Requirement:
In the entries below, count the lines that hold the string "spoon" and state only that count.

Supplied information:
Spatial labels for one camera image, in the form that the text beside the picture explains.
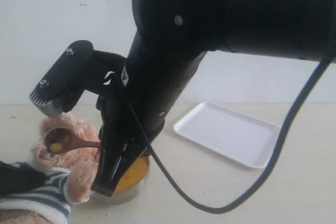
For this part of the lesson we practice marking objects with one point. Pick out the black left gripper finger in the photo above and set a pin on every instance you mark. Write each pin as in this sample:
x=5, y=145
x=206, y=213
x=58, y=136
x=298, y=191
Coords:
x=19, y=180

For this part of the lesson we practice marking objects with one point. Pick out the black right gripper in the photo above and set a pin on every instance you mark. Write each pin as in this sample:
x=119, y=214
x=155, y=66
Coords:
x=142, y=90

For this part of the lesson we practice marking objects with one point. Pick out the tan teddy bear striped sweater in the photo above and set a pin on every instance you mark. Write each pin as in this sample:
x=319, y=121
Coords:
x=69, y=176

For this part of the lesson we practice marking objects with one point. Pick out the dark brown wooden spoon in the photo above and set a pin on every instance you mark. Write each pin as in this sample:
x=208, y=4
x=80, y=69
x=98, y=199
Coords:
x=62, y=140

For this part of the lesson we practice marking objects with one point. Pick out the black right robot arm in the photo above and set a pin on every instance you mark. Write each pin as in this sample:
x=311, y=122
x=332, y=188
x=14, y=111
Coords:
x=172, y=38

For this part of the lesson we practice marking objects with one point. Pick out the steel bowl of yellow millet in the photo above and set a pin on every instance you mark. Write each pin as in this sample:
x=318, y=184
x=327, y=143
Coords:
x=129, y=186

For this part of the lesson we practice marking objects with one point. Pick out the white rectangular plastic tray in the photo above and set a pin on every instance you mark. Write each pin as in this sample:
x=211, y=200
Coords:
x=239, y=137

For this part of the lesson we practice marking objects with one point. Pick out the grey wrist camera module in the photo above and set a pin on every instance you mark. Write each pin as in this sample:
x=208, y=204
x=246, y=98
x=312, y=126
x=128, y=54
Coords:
x=57, y=91

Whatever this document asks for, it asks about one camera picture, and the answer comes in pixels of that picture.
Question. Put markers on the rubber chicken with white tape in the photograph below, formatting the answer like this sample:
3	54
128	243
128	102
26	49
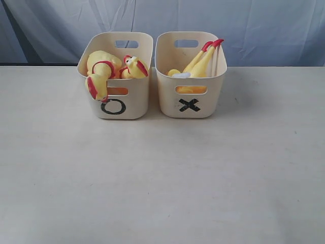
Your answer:
177	74

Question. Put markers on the large rubber chicken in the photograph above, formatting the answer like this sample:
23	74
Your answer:
134	68

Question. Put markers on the cream bin marked circle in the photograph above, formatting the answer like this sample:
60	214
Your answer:
127	98

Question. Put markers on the cream bin marked cross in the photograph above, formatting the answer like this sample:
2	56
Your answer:
175	50

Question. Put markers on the blue-grey backdrop curtain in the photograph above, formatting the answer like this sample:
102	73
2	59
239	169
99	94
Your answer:
255	33

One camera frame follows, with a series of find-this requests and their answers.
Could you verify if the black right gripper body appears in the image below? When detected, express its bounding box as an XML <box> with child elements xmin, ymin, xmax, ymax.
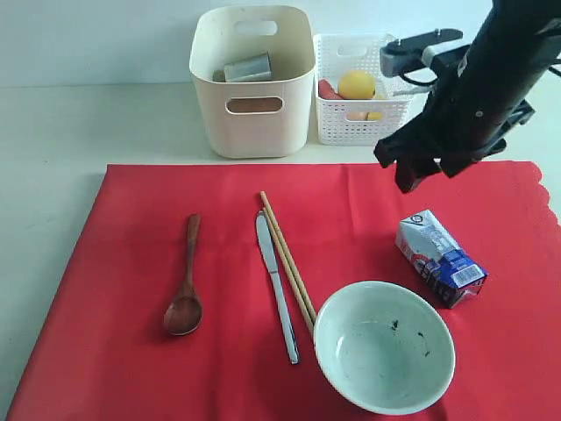
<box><xmin>373</xmin><ymin>65</ymin><xmax>536</xmax><ymax>168</ymax></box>

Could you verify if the orange cheese wedge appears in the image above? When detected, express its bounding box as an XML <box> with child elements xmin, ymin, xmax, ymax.
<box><xmin>366</xmin><ymin>94</ymin><xmax>387</xmax><ymax>121</ymax></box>

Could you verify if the yellow lemon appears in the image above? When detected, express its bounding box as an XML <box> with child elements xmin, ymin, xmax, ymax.
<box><xmin>337</xmin><ymin>70</ymin><xmax>376</xmax><ymax>100</ymax></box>

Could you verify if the blue white milk carton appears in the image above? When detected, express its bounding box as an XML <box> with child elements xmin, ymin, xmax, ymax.
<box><xmin>395</xmin><ymin>210</ymin><xmax>488</xmax><ymax>309</ymax></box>

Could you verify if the red salmon sushi piece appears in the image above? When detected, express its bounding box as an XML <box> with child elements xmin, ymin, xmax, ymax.
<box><xmin>318</xmin><ymin>79</ymin><xmax>342</xmax><ymax>101</ymax></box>

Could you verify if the wooden chopstick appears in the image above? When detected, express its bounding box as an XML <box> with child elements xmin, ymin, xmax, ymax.
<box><xmin>259</xmin><ymin>190</ymin><xmax>316</xmax><ymax>326</ymax></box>
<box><xmin>262</xmin><ymin>207</ymin><xmax>314</xmax><ymax>337</ymax></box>

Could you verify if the stainless steel table knife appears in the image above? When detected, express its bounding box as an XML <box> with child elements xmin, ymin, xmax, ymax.
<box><xmin>255</xmin><ymin>210</ymin><xmax>300</xmax><ymax>365</ymax></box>

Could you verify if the brown wooden plate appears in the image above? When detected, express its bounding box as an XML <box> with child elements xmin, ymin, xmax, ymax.
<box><xmin>226</xmin><ymin>97</ymin><xmax>283</xmax><ymax>114</ymax></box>

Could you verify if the pale green ceramic bowl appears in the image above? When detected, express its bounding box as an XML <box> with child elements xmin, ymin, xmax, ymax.
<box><xmin>313</xmin><ymin>281</ymin><xmax>456</xmax><ymax>416</ymax></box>

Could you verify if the stainless steel cup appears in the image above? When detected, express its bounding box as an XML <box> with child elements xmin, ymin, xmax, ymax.
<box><xmin>212</xmin><ymin>53</ymin><xmax>273</xmax><ymax>82</ymax></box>

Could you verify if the brown wooden spoon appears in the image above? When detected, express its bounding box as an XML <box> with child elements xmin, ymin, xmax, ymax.
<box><xmin>163</xmin><ymin>213</ymin><xmax>202</xmax><ymax>336</ymax></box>

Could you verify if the red tablecloth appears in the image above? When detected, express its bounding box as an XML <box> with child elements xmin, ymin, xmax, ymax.
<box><xmin>8</xmin><ymin>161</ymin><xmax>560</xmax><ymax>420</ymax></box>

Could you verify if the orange fried food piece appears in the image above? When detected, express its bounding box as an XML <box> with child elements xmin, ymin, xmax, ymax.
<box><xmin>346</xmin><ymin>111</ymin><xmax>368</xmax><ymax>121</ymax></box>

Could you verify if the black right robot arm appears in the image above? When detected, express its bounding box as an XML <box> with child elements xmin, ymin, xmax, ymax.
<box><xmin>373</xmin><ymin>1</ymin><xmax>560</xmax><ymax>193</ymax></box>

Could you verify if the white lattice plastic basket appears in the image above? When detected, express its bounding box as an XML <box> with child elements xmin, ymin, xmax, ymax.
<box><xmin>313</xmin><ymin>33</ymin><xmax>413</xmax><ymax>146</ymax></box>

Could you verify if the cream plastic bin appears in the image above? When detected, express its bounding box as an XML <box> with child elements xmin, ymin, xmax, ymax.
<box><xmin>189</xmin><ymin>5</ymin><xmax>316</xmax><ymax>159</ymax></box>

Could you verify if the black cable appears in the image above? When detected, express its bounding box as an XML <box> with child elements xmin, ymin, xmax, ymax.
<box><xmin>398</xmin><ymin>65</ymin><xmax>444</xmax><ymax>87</ymax></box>

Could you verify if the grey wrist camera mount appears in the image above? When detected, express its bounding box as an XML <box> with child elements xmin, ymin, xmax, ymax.
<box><xmin>380</xmin><ymin>28</ymin><xmax>463</xmax><ymax>78</ymax></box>

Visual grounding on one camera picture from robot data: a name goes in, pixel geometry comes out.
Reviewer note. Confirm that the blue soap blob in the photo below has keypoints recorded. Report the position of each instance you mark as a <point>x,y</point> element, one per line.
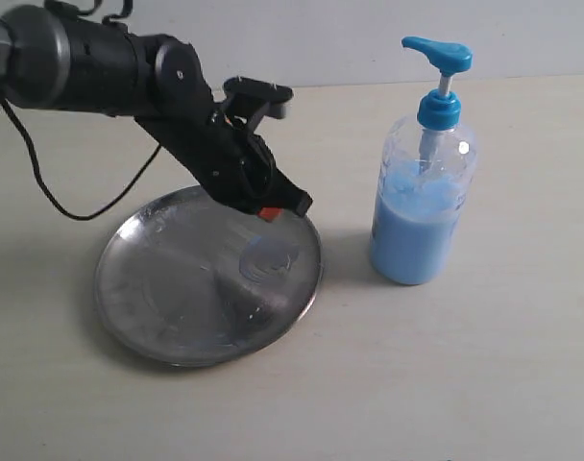
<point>266,259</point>

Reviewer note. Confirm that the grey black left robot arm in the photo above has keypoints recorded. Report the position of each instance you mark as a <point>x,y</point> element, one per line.
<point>54,57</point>

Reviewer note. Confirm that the blue soap pump bottle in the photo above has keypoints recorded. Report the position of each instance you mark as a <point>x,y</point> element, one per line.
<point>427,166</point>

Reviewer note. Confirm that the round stainless steel plate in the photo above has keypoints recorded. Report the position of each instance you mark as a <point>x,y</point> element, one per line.
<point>168,288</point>

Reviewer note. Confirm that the left wrist camera black grey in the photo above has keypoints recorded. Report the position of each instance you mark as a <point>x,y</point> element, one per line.
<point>251,100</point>

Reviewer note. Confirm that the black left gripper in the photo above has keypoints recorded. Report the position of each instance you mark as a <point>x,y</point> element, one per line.
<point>235,168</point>

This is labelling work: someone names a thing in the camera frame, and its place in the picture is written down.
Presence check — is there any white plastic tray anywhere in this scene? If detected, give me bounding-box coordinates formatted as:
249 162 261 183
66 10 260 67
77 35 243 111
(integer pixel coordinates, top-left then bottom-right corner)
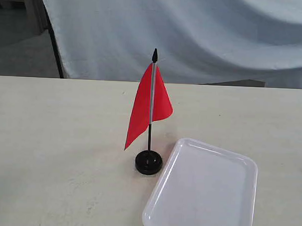
142 138 258 226

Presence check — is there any black round flag base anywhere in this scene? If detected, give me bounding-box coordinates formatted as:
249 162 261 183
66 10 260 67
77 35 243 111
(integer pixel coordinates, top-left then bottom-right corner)
135 150 163 176

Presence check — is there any red flag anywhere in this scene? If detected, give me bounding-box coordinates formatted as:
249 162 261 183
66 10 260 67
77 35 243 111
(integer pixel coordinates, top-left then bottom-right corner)
124 49 173 150

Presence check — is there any white draped cloth backdrop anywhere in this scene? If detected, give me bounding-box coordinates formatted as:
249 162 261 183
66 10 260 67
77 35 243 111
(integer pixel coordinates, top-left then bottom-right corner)
43 0 302 89

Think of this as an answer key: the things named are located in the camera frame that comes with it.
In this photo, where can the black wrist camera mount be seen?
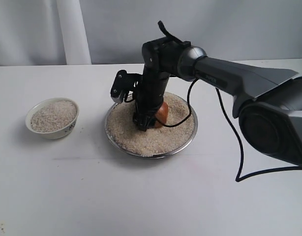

Result of this exercise:
2